Natalie Wright, a Design History PhD student in SoHE’s Design Studies department, has recently been named a recipient of the highly competitive Joseph-Armand Bombardier Canada Graduate Scholarship from the Social Sciences and Humanities Research Council of Canada. The four-year, $20,000-per-year award will support her anticipated doctoral research into connections between histories of making and disability.

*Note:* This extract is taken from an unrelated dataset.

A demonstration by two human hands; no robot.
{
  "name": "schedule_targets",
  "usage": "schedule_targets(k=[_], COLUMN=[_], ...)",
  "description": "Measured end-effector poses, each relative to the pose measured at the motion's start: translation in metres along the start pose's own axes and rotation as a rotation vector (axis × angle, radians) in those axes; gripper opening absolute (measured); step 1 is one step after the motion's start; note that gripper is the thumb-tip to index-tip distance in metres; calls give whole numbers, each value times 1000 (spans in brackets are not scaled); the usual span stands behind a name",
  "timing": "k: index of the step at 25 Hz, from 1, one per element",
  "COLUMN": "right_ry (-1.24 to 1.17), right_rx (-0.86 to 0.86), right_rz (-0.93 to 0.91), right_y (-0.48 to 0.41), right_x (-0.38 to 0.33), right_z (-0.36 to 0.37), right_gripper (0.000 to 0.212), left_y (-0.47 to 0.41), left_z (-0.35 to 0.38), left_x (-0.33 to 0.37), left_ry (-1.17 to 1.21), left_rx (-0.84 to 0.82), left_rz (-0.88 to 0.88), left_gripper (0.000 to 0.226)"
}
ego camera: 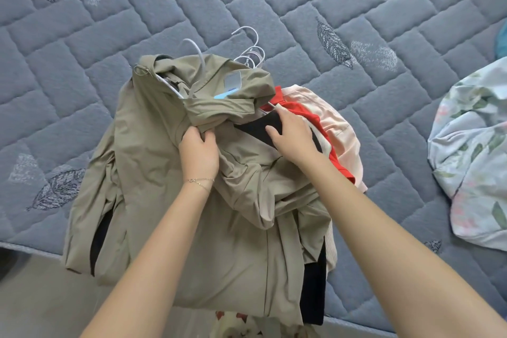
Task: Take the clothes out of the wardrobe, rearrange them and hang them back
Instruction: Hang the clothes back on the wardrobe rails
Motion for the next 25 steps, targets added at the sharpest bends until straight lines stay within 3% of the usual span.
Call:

“I am thrilled to see Natalie’s important questions, and her curious and sensitive approach to them, recognized with such a prestigious award,” says Dr. Sarah Anne Carter, Visiting Executive Director of SoHE’s Center for Design and Material Culture (CDMC) and a mentor to Natalie even before she came to SoHE. The two had worked together at the Chipstone Foundation where Wright was the Charles Hummel Curatorial Fellow, and both earned their master’s degrees (though not concurrently) at the University of Delaware and Winterthur Museum’s program in American Material Culture. Wright now also serves as the Jane Graff Textile Research Assistant in the Helen Louise Allen Textile Collection, which is part of CDMC.
“I am delighted not only at the well-deserved and high-profile award for her research,” says Wright’s advisor, the Lynn and Gary Mecklenburg Chair in Textiles, Material Culture, and Design, Dr. Marina Moskowitz. “I also see it as confirmation of the great fit between her work and our program.”
Wright agrees: “It’s really the people that make the difference for me here at SoHE. Between Marina and Sarah, and then the opportunity of the Jane Graff Assistantship in the [Helen Louise Allen] Textile Collection, I have especially helpful guides and unique opportunities to support my studies and growth.”
Wright’s award application sought funding to uncover what she describes as overlooked histories of clothing designs by, with, and for people with disabilities, and how they represent social attempts to either control or accommodate wearers’ physical or cognitive development. Clothing, she notes, functions as a lens into a society’s beliefs about what constitutes normative development, as well as its social and economic values. This is especially true in the United States, which prizes individualism and independence as key components of its national identity, economy, and citizenry. Her experiences at UW–Madison have already pushed her to develop these ideas further and to think in different directions.
With an older brother with cerebral palsy, Wright has long identified as part of the disability family community. Only more recently, however, did this area cross with her research interests.
“The more I learned, the more I saw a gap between histories of making and those of disability,” Wright says. “I see this as an opportunity to connect the two fields more closely and to put them in dialogue.”
She plans to pursue her research under the guidance not only of Drs. Moskowitz and Carter, but faculty across the UW–Madison campus, including Dr. Ellen Samuels of English and Gender and Women’s Studies, and a founding member of the UW Disability Studies Initiative; and Dr. Judith Houck, of History and Gender and Women’s Studies. Her coursework this past year included a seminar with Dr. Moskowitz, “Histories of Making,” and one with Dr. Elizabeth Bearden (English), “Discourses of Disability Before 1800.”
“I know they weren’t intended to do so, but every single week, I found the readings spoke to one another in the most fascinating ways,” Wright reflects. “Between these courses, my mentors, and my Design Studies cohort of makers, historians, designers, and others, I’ve found a truly mind-expanding community here at SoHE and UW–Madison.”